Re: relation OID in ReorderBufferToastReplace error message

From: Amit Kapila <amit(dot)kapila16(at)gmail(dot)com>
To: Jeremy Schneider <schnjere(at)amazon(dot)com>
Cc: Tom Lane <tgl(at)sss(dot)pgh(dot)pa(dot)us>, PostgreSQL-development <pgsql-hackers(at)postgresql(dot)org>, "Drouvot, Bertrand" <bdrouvot(at)amazon(dot)com>, Alvaro Herrera <alvherre(at)alvh(dot)no-ip(dot)org>, Andres Freund <andres(at)anarazel(dot)de>
Subject: Re: relation OID in ReorderBufferToastReplace error message
Date: 2021-09-17 05:23:09
Message-ID: CAA4eK1LraARugiEEpkjJVDXEeTukW1ihG_6=nVEZ1972Z1vTeg@mail.gmail.com
Views: Raw Message | Whole Thread | Download mbox | Resend email
Thread:
Lists: pgsql-hackers

On Thu, Jul 15, 2021 at 6:14 AM Jeremy Schneider <schnjere(at)amazon(dot)com> wrote:
>
> On 7/2/21 18:57, Jeremy Schneider wrote:
>
> The process of trying to understand this recent incident has given me some new insight about what information would be helpful up front in this error message for faster resolution.
>
> First off, and most importantly, the current WAL record we're processing when the error is encountered.

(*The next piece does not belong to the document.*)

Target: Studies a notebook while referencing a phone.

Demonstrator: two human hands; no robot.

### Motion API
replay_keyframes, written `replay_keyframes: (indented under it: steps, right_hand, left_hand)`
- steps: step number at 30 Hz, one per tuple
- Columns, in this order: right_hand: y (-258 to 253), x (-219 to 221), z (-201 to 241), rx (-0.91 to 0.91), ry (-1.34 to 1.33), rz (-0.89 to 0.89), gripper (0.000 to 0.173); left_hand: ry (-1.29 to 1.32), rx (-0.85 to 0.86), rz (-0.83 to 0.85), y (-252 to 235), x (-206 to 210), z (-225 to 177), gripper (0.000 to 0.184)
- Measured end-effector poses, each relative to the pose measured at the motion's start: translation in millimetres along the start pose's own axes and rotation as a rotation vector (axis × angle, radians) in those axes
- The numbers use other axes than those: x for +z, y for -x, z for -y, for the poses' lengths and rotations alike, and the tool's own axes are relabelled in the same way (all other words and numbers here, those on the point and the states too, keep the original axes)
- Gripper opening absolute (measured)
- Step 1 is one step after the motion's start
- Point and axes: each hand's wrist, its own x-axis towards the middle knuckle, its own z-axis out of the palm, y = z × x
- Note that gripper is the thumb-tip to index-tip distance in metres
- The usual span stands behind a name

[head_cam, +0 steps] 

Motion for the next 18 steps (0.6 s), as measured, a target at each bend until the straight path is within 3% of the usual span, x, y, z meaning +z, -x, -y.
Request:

I wonder if it could easily print the LSN?
>
> Secondly, the transaction ID. In the specific bug Bertrand found, the problem is actually not with the actual WAL record that's being processed - but rather because previous WAL records in the same transaction left the decoder process in a state where the current WAL record [a commit] generated an error. So it's the entire transaction that needs to be examined to reproduce the error. (Andres actually pointed this out on the original thread back in December 2019.) I realize that once you know the LSN you can easily get the XID with pg_waldump, but personally I'd just as soon include the XID in the error message since I think it will usually be a first step for debugging any problems with WAL decoding. The I can go straight to filtering that XID on my first pg_waldump run.
>

I don't think it is a bad idea to print additional information as you
are suggesting but why only for this error? It could be useful to
investigate any other error we get during decoding. I think normally
we add such additional information via error_context. We have recently
added/enhanced it for apply-workers, see commit [1].

I think here we should just print the relation name in the error
message you pointed out and then work on adding additional information
via error context as a separate patch. What do you think?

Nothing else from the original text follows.